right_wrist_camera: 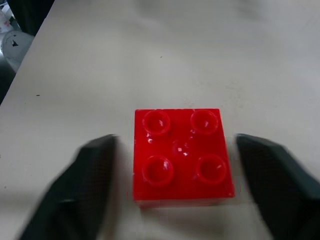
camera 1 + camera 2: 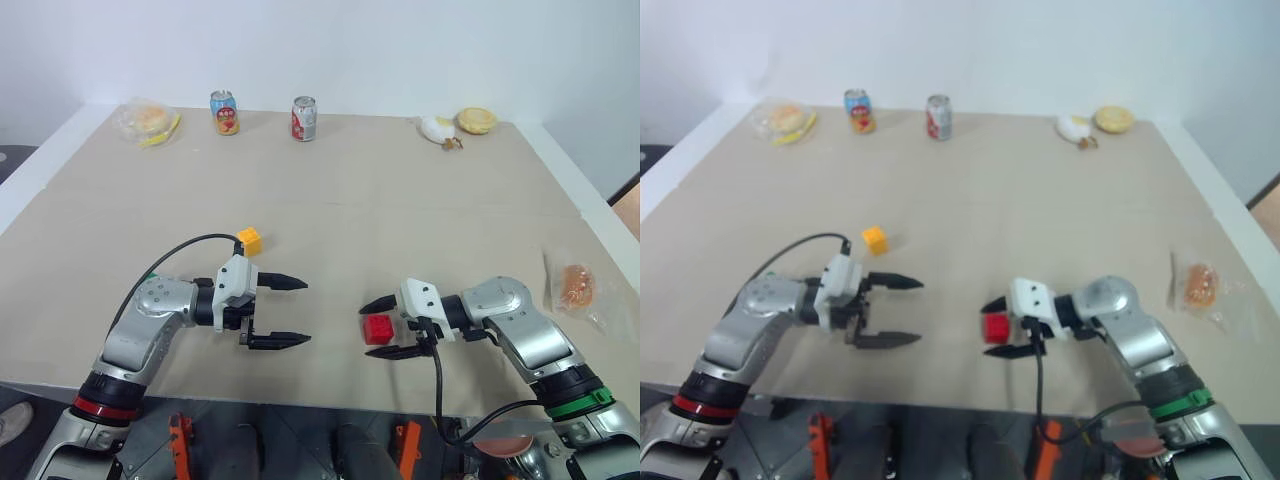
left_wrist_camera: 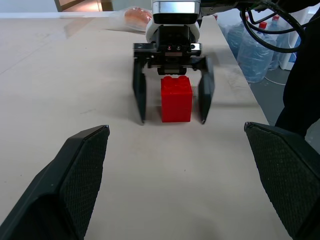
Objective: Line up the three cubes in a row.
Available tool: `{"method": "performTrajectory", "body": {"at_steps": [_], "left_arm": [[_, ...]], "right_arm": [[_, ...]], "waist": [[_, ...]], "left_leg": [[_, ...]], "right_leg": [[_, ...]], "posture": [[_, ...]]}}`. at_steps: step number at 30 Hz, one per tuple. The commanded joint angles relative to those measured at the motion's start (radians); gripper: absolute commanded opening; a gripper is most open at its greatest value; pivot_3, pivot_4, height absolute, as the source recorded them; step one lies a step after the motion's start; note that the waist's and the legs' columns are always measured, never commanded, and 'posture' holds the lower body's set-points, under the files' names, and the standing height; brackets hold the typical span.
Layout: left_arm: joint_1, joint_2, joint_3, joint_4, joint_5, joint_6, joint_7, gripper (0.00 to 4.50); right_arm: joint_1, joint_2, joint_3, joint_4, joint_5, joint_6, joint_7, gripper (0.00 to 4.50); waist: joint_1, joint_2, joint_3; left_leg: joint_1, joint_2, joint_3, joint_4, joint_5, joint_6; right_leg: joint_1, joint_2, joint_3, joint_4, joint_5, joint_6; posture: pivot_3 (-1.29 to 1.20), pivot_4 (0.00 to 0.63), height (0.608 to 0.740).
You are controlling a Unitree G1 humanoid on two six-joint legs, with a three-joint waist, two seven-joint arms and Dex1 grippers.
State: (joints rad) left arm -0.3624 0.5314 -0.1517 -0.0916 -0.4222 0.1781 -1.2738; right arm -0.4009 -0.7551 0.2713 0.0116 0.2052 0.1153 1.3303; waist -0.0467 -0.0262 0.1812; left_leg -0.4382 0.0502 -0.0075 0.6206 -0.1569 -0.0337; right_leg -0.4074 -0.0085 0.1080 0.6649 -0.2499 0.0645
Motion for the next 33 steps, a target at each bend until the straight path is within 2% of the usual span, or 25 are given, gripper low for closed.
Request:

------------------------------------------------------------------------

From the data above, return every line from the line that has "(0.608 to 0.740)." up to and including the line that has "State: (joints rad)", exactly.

Layout: left_arm: joint_1, joint_2, joint_3, joint_4, joint_5, joint_6, joint_7, gripper (0.00 to 4.50); right_arm: joint_1, joint_2, joint_3, joint_4, joint_5, joint_6, joint_7, gripper (0.00 to 4.50); waist: joint_1, joint_2, joint_3; left_leg: joint_1, joint_2, joint_3, joint_4, joint_5, joint_6; right_leg: joint_1, joint_2, joint_3, joint_4, joint_5, joint_6; posture: pivot_3 (-1.29 to 1.20), pivot_4 (0.00 to 0.63), height (0.608 to 0.740).
You are controlling a Unitree G1 humanoid on two six-joint legs, with a three-joint waist, two seven-joint arms and Dex1 grippers.
State: (joints rad) left arm -0.3624 0.5314 -0.1517 -0.0916 -0.4222 0.1781 -1.2738; right arm -0.4009 -0.7551 0.2713 0.0116 0.2052 0.1153 1.3303; waist -0.0467 -0.0262 0.1812; left_leg -0.4382 0.0502 -0.0075 0.6206 -0.1569 -0.0337; right_leg -0.4074 -0.0085 0.1080 0.6649 -0.2499 0.0645

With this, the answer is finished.